Data excerpt:
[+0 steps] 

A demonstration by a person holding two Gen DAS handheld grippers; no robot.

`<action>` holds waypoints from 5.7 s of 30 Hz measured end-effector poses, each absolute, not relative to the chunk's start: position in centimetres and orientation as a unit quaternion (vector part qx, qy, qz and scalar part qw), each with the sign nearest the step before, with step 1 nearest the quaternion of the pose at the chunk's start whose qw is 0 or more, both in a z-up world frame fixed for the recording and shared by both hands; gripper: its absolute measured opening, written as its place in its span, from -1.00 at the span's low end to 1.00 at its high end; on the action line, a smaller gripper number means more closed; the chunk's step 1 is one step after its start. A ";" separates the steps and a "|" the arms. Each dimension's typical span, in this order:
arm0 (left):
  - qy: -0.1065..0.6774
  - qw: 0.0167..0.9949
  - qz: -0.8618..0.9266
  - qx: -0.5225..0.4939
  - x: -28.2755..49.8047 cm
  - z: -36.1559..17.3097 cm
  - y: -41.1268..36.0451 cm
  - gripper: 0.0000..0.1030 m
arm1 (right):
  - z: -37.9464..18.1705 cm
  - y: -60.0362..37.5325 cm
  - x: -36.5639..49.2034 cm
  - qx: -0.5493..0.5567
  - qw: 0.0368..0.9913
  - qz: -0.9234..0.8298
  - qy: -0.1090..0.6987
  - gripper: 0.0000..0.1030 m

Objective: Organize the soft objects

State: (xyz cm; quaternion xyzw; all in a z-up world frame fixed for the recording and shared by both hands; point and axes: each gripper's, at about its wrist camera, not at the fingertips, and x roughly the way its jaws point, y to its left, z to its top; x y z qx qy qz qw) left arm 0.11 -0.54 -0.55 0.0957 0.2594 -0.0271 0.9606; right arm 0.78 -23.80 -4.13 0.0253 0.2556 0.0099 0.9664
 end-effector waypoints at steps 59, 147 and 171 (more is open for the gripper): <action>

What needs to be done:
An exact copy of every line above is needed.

Response to the task:
[+0 steps] 

A demonstration by a person holding two Gen DAS handheld grippers; no robot.

`<action>` holds waypoints from 5.7 s of 30 Hz measured end-effector poses, each absolute, not relative to the chunk's start: position in centimetres and orientation as a unit quaternion (vector part qx, qy, qz and scalar part qw), each with the sign nearest the step before, with step 1 nearest the quaternion of the pose at the chunk's start whose qw is 0 or more, both in a z-up world frame fixed for the recording and shared by both hands; gripper: its absolute measured opening, written as its place in its span, from -1.00 at the span's low end to 1.00 at its high end; on the action line, a smaller gripper number means more closed; the chunk's step 1 is one step after its start. A ";" separates the steps and a "|" the arms. Each dimension's typical span, in this order:
arm0 (left):
  - qy: -0.1065..0.6774
  - qw: 0.0167..0.9949
  - qz: -0.8618..0.9266
  - qx: -0.5225..0.4939
  - x: -28.2755..49.8047 cm
  - z: -36.1559..17.3097 cm
  - y: -41.1268..36.0451 cm
  - gripper: 0.0000..0.1030 m
arm1 (right):
  - z: -37.9464..18.1705 cm
  - y: -60.0362..37.5325 cm
  - x: -36.5639..49.2034 cm
  - qx: -0.5493..0.5567
  - qw: 0.0368..0.9913
  - qz: -0.9234..0.8298
  - qy: -0.1090..0.6987
  - gripper: 0.0000..0.1030 m

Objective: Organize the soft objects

State: (xyz cm; quaternion xyzw; all in a z-up world frame fixed for the recording and shared by both hands; point and axes: each gripper's, at about its wrist camera, not at the fingertips, and x roughly the way its jaws point, y to its left, z to its top; x y z qx qy qz qw) left arm 0.11 -0.54 -0.55 0.0957 0.2594 -0.0271 0.9606; right arm 0.78 -23.80 -4.13 0.0253 0.2556 0.0099 0.9664
 end-effector waypoints at steps 59, 147 and 171 (more is open for the gripper): <action>

No more output is required for this exercise.